Oyster Bay Town fires consultant on mosque expansion, citing his anti-Muslim posts

The parking lot outside the Masjid Al-Baqi mosque in Bethpage earlier this summer. Oyster Bay Town parking guidelines have been front and center in the controversy surrounding a planned expansion by the mosque. Credit: Newsday/Drew Singh
The traffic consultant hired by Oyster Bay town officials to review a planned Bethpage mosque expansion has been fired for posting anti-Muslim comments on a social media page.
Florida-based traffic consultant Jeffrey Buckholz was terminated late Thursday, town officials confirmed Friday.
“We are shocked and outraged to learn of this, and are immediately dismissing him from this case,” Town Supervisor Joseph Saladino said Friday in a statement emailed to Newsday.

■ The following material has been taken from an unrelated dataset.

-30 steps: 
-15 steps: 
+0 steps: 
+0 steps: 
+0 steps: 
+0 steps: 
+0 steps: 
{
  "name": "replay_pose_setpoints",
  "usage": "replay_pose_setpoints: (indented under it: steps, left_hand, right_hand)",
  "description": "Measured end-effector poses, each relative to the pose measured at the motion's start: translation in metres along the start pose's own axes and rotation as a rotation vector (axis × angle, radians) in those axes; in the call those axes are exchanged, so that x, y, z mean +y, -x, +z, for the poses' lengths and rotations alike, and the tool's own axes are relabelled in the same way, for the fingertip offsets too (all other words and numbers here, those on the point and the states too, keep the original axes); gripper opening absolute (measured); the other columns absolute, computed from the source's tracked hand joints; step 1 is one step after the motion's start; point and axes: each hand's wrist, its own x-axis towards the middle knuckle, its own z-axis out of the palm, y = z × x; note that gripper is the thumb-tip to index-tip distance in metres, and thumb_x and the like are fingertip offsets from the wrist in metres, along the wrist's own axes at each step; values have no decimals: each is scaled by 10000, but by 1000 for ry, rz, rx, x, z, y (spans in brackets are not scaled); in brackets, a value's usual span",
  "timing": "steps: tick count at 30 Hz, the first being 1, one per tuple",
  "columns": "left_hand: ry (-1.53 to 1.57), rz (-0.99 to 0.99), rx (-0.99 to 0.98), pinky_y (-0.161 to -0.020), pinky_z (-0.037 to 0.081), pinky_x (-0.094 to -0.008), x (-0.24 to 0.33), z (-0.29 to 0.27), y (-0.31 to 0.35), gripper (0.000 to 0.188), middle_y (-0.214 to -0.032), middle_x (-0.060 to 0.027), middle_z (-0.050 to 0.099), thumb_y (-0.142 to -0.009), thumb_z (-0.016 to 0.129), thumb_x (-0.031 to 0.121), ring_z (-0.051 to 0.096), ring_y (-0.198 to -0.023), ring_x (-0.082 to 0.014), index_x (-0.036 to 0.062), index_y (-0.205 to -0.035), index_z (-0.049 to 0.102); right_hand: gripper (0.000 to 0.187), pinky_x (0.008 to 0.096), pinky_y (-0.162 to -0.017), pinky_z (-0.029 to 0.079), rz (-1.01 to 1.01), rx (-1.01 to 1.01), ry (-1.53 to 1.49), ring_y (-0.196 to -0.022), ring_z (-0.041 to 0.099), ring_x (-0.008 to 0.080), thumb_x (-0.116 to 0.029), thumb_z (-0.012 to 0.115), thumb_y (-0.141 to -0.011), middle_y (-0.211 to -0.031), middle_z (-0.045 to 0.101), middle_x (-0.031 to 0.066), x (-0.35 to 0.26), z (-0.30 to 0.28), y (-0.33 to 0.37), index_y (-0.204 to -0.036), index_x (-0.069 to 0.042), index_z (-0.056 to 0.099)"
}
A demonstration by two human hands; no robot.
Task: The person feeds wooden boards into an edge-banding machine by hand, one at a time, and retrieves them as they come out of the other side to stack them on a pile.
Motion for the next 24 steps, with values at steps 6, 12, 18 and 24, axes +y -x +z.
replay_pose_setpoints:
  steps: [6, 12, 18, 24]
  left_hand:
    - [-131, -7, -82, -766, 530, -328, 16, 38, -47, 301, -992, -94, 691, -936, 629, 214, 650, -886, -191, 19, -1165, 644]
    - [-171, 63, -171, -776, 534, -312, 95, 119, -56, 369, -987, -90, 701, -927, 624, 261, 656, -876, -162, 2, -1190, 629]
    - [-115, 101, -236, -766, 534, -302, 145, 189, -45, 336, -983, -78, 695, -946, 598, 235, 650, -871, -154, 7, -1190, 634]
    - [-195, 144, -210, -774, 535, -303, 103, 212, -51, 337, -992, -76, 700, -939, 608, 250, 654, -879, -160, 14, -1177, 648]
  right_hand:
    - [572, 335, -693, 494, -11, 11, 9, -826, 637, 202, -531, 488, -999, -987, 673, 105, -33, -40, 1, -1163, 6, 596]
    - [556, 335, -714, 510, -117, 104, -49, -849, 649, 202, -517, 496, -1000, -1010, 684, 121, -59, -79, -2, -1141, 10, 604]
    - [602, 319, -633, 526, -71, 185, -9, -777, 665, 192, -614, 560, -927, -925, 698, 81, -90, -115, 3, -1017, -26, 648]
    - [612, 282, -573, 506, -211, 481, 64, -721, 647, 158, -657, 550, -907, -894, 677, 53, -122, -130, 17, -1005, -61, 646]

Town spokesman Brian Nevin did not respond to additional questions from Newsday.
WHAT NEWSDAY FOUND
- Oyster Bay has fired a traffic consultant who had been part of the town's review of a proposed Bethpage mosque expansion.
- The consultant, Jeffrey Buckholz, in one social media post, said of Muslims, “They want to conquer us — just like they did England. Fight back NOW!"
- Buckholz told Newsday he was not aware he had been fired.
In an Oct. 3 deposition related to a lawsuit filed against the town by owners of the Masjid Al-Baqi mosque, Buckholz acknowledged posting a LinkedIn comment questioning whether Muslims can be objective when enforcing immigration laws against other Muslims. In another post, he said of Muslims, “They want to conquer us — just like they did England. Fight back NOW!"
Part of Buckholz's explanation, according to the transcript of the deposition, was that he’s “just against the whole concept of importing a culture from outside the U.S. to damage our culture.”
Court records also show Buckholz testified that he had reviewed the mosque property via Google Maps and spent no more than five minutes at the site last week, after he had submitted his traffic report to town officials several weeks earlier.
Buckholz had been part of Oyster Bay's review of a proposal to expand the Central Avenue mosque. The town last year rejected the plan, saying it would violate town parking ordinances.
Muslims on Long Island, the mosque's owners, sued the town in federal court in January, arguing that the parking law treated the mosque differently than nonreligious institutions.
Unaware of his firing
Reached by phone Friday at his office in Jacksonville, Florida, Buckholz initially said he needed permission from his client, Oyster Bay, before speaking to a reporter.
Told that Oyster Bay no longer was his client, Buckholz told Newsday he was not aware the town had terminated him.
“That’s news to me,” he said. “Unless they tell me I’m terminated … I can’t talk about anything that I’m not aware of.”
Buckholz's firing is the latest dramatic development in the mosque controversy, which has included accusations that town officials invented a fictitious grandmother who supposedly opposed the expansion. Town officials denied that claim and said the grandmother was Nassau County Legis. Rose Marie Walker (R-Hicksville).
Oyster Bay agreed in August to approve the mosque expansion and to pay the mosque almost $4 million to settle a federal lawsuit, but the town backtracked weeks later.
A 'welcome' decision
Muhammad Faridi, of the Linklaters LLP law firm that represents the mosque's owners, said Friday he and mosque officials "welcome the town’s decision to withdraw Mr. Buckholz."
"His open prejudice epitomized the bias that has tainted this process from the start," Faridi said in a statement furnished by the law firm. "His involvement made clear that this case has never been about legitimate land-use concerns — it has been about discrimination and poor judgment. The real tragedy is that it’s the taxpayers of Nassau County who continue to pay the price for this mismanagement and for years of unnecessary litigation.”
Lawyers for the mosque said in an email Friday they had found a series of racist and anti-Muslim comments Buckholz had posted on his LinkedIn page.
“We didn’t have to dive that deeply for this guy,” mosque attorney Diana Conner told The Point, a Newsday online newsletter. “But the more we dug, the more we turned up.”
The Muslim Community of Nassau County, which represents more than a dozen Nassau mosques, wrote in a letter to Saladino that firing Buckholz was "the right step, but it came far too late and only after public exposure made inaction untenable."
"True transparency and fairness require acknowledging how this happened and ensuring it never happens again. The town’s credibility depends on deeds, not declarations," the organization's president, Abdul Aziz Bhuiyan, and treasurer, Zohaib Mustafa, wrote in the letter.